I never thought about that, I always thought clean was clean but I understand now LOL Some of my co-boarders wouldn't clean their stall ever and it stunk up the barn, therefore hardly anyone would ever board there.


----------



## TrojanCowgirl (Jun 1, 2012)

And as for a contract, wouldn't even have a horse set foot on my property without one 

As for lessons, I do not. I don't want anything to get big, but just horse friendly. I would like to finish the covering over the stalls, misters, finish paddock, arena and round pen.


----------



## myhorsesonador (Jun 21, 2009)

I've not hd that spacific problem, but I've had a boarding barn e-mail me with exactly what as on their web site, and no answers to ANY of the questions that I asked. The end of the e-mail said "if you have any more questions feel free to ask."

*head desk*


----------



## TrojanCowgirl (Jun 1, 2012)

LOL! That's why barns need to be personal


----------



## Saskia (Aug 26, 2009)

Some people aren't so good at reading and retaining information, so if they come out and you explain the thing to them, show them your facilities, they'll likely be fine. If you meet them you can get a feel for them and if they are the sort you want around your property. 
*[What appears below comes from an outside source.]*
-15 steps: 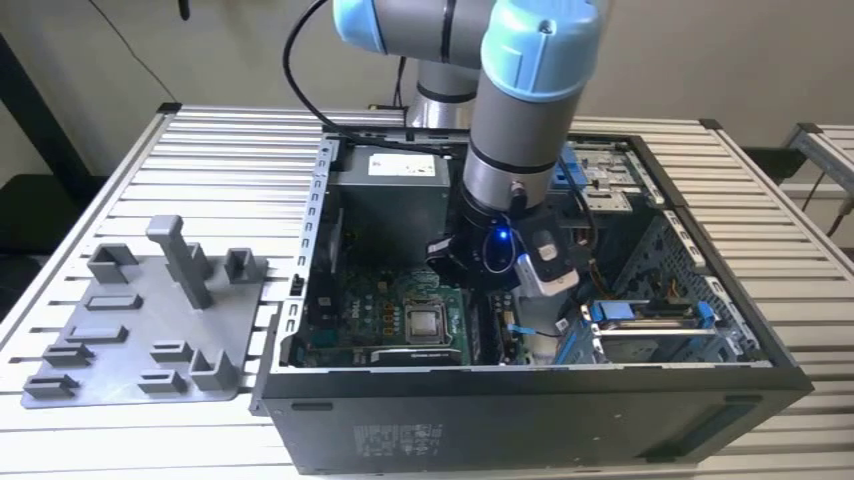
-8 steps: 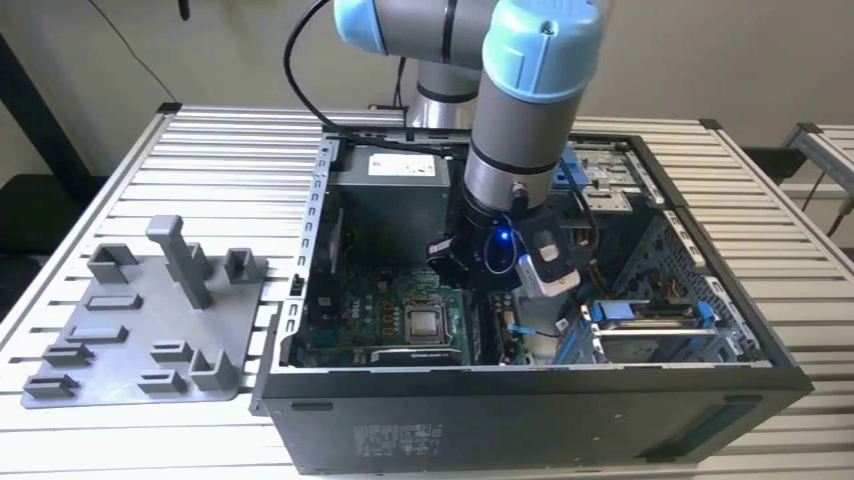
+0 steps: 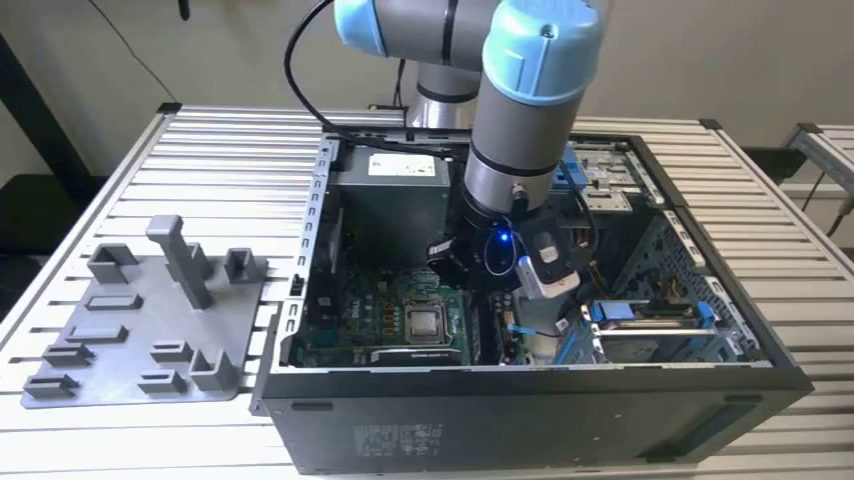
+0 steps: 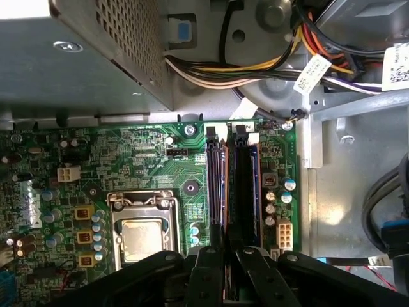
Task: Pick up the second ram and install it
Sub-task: 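Insert the second ram into the second slot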
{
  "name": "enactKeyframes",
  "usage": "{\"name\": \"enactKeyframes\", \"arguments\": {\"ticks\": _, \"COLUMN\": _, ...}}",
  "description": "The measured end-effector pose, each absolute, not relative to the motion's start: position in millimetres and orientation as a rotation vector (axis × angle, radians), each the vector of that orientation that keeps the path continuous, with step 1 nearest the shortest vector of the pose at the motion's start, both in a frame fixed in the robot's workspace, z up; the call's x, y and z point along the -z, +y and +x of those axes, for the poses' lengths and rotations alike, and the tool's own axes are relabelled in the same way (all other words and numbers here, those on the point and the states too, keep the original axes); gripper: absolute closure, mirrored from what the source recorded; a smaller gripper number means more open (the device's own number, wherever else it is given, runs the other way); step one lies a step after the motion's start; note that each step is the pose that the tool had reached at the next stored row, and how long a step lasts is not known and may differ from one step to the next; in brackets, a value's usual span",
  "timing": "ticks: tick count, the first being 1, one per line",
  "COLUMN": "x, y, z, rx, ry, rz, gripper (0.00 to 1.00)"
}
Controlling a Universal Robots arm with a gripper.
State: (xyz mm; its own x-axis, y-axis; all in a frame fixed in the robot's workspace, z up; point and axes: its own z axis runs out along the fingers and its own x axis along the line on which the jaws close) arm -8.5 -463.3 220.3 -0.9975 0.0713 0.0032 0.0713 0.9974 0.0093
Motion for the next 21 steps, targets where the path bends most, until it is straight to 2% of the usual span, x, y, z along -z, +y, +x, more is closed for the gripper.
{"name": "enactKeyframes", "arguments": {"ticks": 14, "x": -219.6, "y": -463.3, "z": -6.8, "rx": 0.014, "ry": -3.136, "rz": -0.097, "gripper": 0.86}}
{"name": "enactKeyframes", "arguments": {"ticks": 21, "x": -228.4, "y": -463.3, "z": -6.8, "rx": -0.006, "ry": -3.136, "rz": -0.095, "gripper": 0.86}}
With the one working off part of the board, I'd do something like charge the full $100 for two of the horses, and then in third contract have a provision where up to $50 can be worked off through a negotiated work agreement, and write that up separately. If she doesn't fulfil the work agreement then she pays the full amount by default. If you're worried about the reliability of an unemployed person, keep the board always in advance or something, and have a provision if they are late by a small amount of days you can seize the horses.

I'd also be explicit about the amount of care you expect from an owner. Your idea of regular care and cleaning might be very different to theirs. 

Good luck!


----------